Moïse Mugenyi Kabagambe tinha 24 anos

Moïse Mugenyi Kabagambe tinha 24 anos Foto: Gabriel de Paiva sobre imagem de álbum de família / Agência O Globo

 

A própria Viviane de Mattos Faria também aparece assinando um documento anexado ao processo movido pela Orla Rio. Em 14 de outubro de 2020, o Biruta recebeu uma notificação extrajudicial por parte da concessionária, relativa à “instalação irregular de grama sintética”. De acordo com o aviso, os responsáveis pelo quiosque aplicaram o artefato em “área de proteção ambiental destinada ao deck da unidade cedida, sem quaisquer autorizações dos órgãos públicos competentes e da presente concessionária”. No cabeçalho do documento, constam o nome, a rubrica e o número de documento de Viviane.

Desde que a morte de Moïse ganhou repercussão, a Orla Rio vem afirmando que, embora não seja o operador formal do quiosque Biruta, Alauir está à frente do estabelecimento de maneira irregular. A concessionária atesta ainda que o contrato para a administração do local foi celebrado com Celso Carnaval, que, sem o consentimento da empresa, teria entregue a operação ao policial.

 

 

Ainda de acordo com a Orla Rio, Carnaval já foi notificado por conta dessa e de outras supostas ilegalidades no funcionamento do local. A concessionária alega que, como as mesmas não foram sanadas, foi feita a rescisão unilateral do contrato, o que gerou uma ação judicial para reintegração de posse. É dentro desse processo, cujo início de tramitação se deu em julho do ano passado, que constam os documentos já citados. O EXTRA não conseguiu contato com o advogado Lennon Corrêa ou com o próprio Alauir.

A situação do Biruta ganhou um novo desdobramento depois que a Prefeitura do Rio e a Orla Rio anunciaram a intenção de entregar a gestão do espaço, assim como a do Tropicália, à família de Moïse. No local, haveria ainda uma espécie de memorial com homenagens ao jovem congolês. A parceria vale, de acordo com as autoridades, até o dia 22 de fevereiro de 2030, quando vence a concessão.
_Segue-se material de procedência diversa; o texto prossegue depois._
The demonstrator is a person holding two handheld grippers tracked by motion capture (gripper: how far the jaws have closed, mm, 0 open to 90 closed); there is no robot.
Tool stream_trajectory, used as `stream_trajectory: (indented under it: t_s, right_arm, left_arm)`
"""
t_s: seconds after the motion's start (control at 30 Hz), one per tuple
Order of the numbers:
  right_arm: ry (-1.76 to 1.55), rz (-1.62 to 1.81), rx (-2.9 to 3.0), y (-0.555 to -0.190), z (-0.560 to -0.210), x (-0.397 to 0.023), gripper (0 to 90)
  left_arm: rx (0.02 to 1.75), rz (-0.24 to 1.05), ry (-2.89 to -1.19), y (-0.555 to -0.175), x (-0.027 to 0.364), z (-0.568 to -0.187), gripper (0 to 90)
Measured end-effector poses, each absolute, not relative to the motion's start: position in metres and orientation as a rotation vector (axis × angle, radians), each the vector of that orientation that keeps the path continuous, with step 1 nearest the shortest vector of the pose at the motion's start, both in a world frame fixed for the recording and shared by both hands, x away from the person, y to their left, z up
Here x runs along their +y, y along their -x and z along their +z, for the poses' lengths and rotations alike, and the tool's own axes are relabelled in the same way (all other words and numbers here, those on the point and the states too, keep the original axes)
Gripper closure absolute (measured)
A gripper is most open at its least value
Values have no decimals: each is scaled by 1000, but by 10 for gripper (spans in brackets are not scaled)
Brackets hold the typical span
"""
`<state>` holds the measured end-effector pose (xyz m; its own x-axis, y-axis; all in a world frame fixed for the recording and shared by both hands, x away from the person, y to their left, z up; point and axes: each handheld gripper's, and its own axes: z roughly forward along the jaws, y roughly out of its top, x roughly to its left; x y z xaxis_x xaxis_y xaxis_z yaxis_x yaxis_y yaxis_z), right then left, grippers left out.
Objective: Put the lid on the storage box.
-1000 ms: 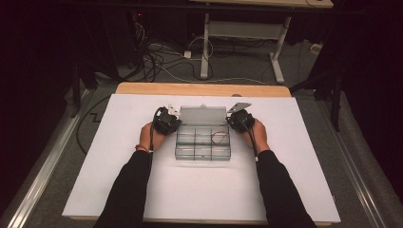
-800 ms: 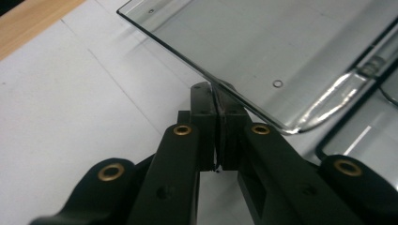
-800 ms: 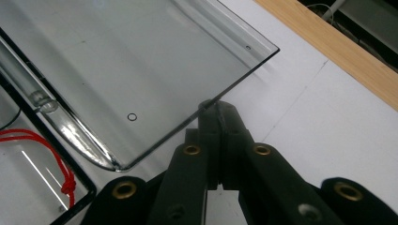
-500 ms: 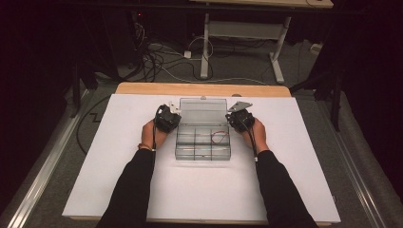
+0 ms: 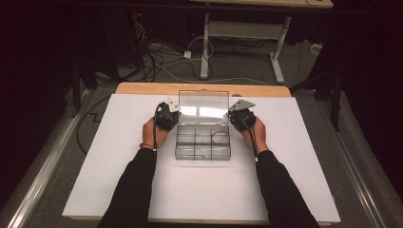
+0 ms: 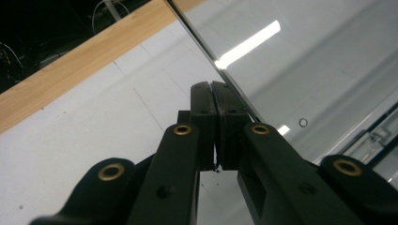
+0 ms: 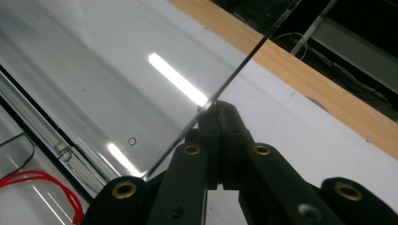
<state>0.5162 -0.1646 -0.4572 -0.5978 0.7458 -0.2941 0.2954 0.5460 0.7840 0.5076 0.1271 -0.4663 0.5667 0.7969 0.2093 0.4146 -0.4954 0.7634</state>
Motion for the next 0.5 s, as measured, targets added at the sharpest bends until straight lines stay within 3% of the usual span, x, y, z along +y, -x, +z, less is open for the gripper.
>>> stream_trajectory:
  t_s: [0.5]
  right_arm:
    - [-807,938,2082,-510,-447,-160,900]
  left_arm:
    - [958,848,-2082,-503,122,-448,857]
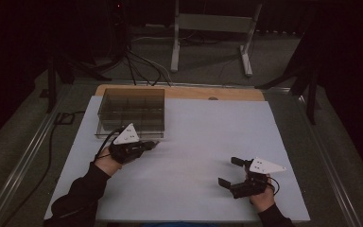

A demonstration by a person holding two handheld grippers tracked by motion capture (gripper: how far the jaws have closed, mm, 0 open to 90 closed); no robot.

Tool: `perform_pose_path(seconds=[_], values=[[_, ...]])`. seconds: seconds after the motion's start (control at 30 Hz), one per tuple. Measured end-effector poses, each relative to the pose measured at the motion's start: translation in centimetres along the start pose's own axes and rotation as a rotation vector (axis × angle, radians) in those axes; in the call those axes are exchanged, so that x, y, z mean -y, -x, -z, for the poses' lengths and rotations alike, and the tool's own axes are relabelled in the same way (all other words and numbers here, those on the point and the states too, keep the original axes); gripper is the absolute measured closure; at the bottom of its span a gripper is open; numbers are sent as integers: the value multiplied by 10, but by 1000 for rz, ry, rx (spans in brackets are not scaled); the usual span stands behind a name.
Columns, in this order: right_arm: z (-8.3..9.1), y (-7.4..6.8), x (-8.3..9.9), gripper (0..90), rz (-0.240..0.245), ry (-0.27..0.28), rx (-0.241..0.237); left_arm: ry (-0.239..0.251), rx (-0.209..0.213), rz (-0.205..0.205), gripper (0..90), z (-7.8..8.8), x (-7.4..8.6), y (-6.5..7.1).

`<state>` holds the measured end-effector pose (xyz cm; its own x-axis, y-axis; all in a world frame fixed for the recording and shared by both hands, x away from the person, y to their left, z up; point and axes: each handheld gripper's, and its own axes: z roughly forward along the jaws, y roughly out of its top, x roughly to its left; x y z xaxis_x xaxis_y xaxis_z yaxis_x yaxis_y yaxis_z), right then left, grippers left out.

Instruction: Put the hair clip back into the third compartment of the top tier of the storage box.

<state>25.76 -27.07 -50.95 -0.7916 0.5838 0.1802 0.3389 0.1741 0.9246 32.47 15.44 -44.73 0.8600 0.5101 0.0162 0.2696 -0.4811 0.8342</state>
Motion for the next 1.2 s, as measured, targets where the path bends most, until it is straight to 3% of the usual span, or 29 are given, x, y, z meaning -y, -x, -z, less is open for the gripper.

O problema é que Celso Carnaval, proprietário formal do Biruta, declarou que não vai abrir mão do espaço. O economista, de 81 anos, defende que permanecerá administrando o quiosque até que o processo movido pela Orla Rio chegue à última instãncia.

– Só vai ser conclusivo quando o juiz bater o martelo. Eu acho que sim. Se a gente está em pleno Estado de Direito, é isso que deve prevalecer – afirmou Celso ao portal “G1”, antes de continuar: – Eu não cedi nada. A prefeitura disse até que já entregou. Estou na orla há 50 e poucos anos. No momento adequado, vou me manifestar.